TURGUT ÖZAL SAHİDEN HİTNET’TE MİYDİ?

HiTNet’e dair önemli kent efsaneleri de internette dolaşıyor. İçlerinden en popülerleri ise bir periyoda damga vuran ‘Biri Bizi Gözetliyor’ müsabakasının birinci döneminde yer alan BBG Zeynep’in (Değirmencioğlu) ve Türkiye’nin 8. Cumhurbaşkanı Turgut Özal’ın da HiTNet’te olduklarına dair söylentilerdi. Pekala bunlar gerçek miydi? HiTNet’te gerçek isim siyaseti olduğunu lakin gerçek isim teyidinin BBS’lere bırakılmasından dolayı kimsenin gerçek isminden yüzde 100 emin olunamayacağını söyleyen Sedat Kapanoğlu, “Bu gerçek isim siyaseti bana nazaran daima saçmadır. Mesela HiTNet’te üç tane Mehmet Öztürk vardı. Benim arkadaşım olan ‘Mehmet Öztürk2’ olarak geçiyordu” dedi.

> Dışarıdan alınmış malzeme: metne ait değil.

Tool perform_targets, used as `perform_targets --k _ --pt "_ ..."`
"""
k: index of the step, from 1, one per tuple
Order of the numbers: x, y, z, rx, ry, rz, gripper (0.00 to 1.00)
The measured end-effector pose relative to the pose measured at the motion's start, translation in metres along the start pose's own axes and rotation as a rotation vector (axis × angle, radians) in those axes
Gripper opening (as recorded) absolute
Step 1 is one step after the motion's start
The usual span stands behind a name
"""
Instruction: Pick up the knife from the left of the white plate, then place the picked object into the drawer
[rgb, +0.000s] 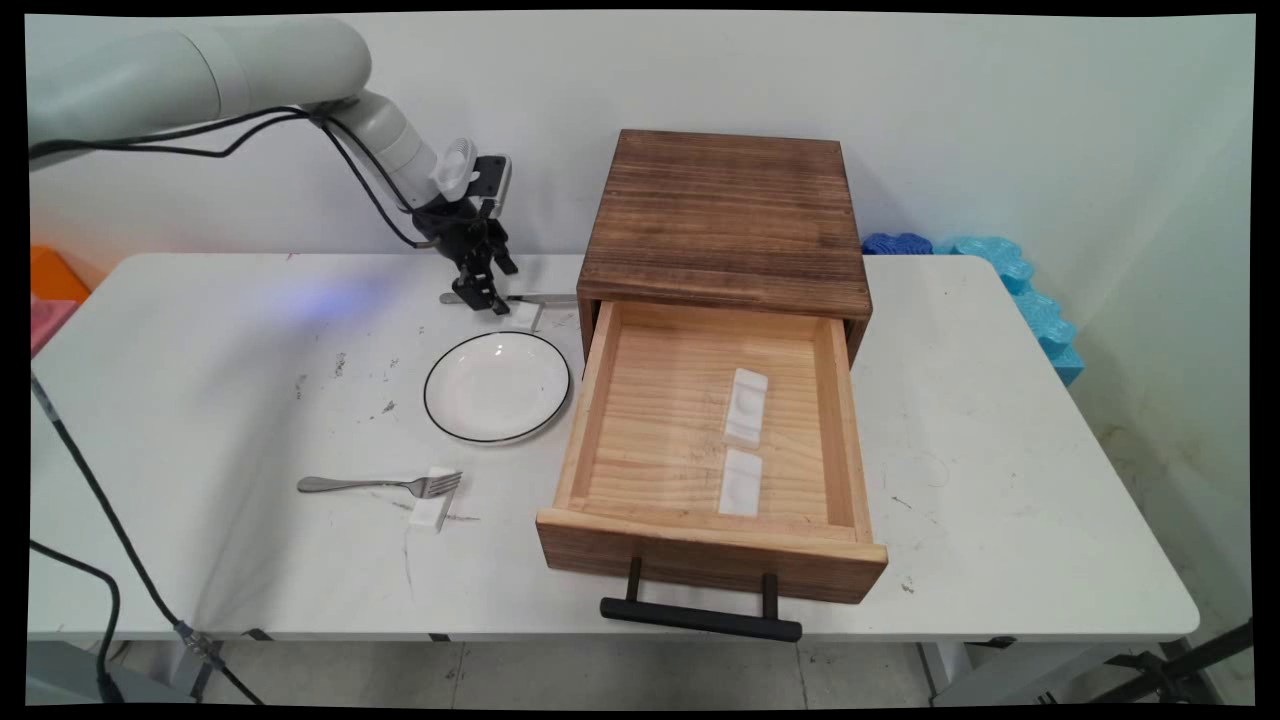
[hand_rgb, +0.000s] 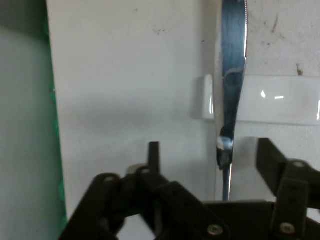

Turgut Özal’ın HiTNet’e girmesinin zamanlama açısından imkânsız olduğunu söyleyen Kapanoğlu, “Turgut Özal’ın HiTNet’te olması imkânsız zira HiTNet kurulduktan çok kısa bir vakit sonra hayatını kaybetmişti. Zeynep Değirmencioğlu’nu hatırlayamadım fakat Bizimkiler’deki Almancı Davut’u oynayan Selçuk Uluergüven’in oğlu olan ve 2004’te şimdi 21 yaşında kaybettiğimiz yetenekli oyuncu Eren Uluergüven bir HiTNet kullanıcısıydı” dedi. Doruk Fişek ise 90’larda tanınan olan Acil Servis kümesinin solisti Ertan Kızıltan’ın da bir HiTNet’çi olduğunu söyledi.

REKLAM ALANI
BU KONUYU SOSYAL MEDYA HESAPLARINDA PAYLAŞ
ZİYARETÇİ YORUMLARI

Henüz yorum yapılmamış. İlk yorumu aşağıdaki form aracılığıyla siz yapabilirsiniz.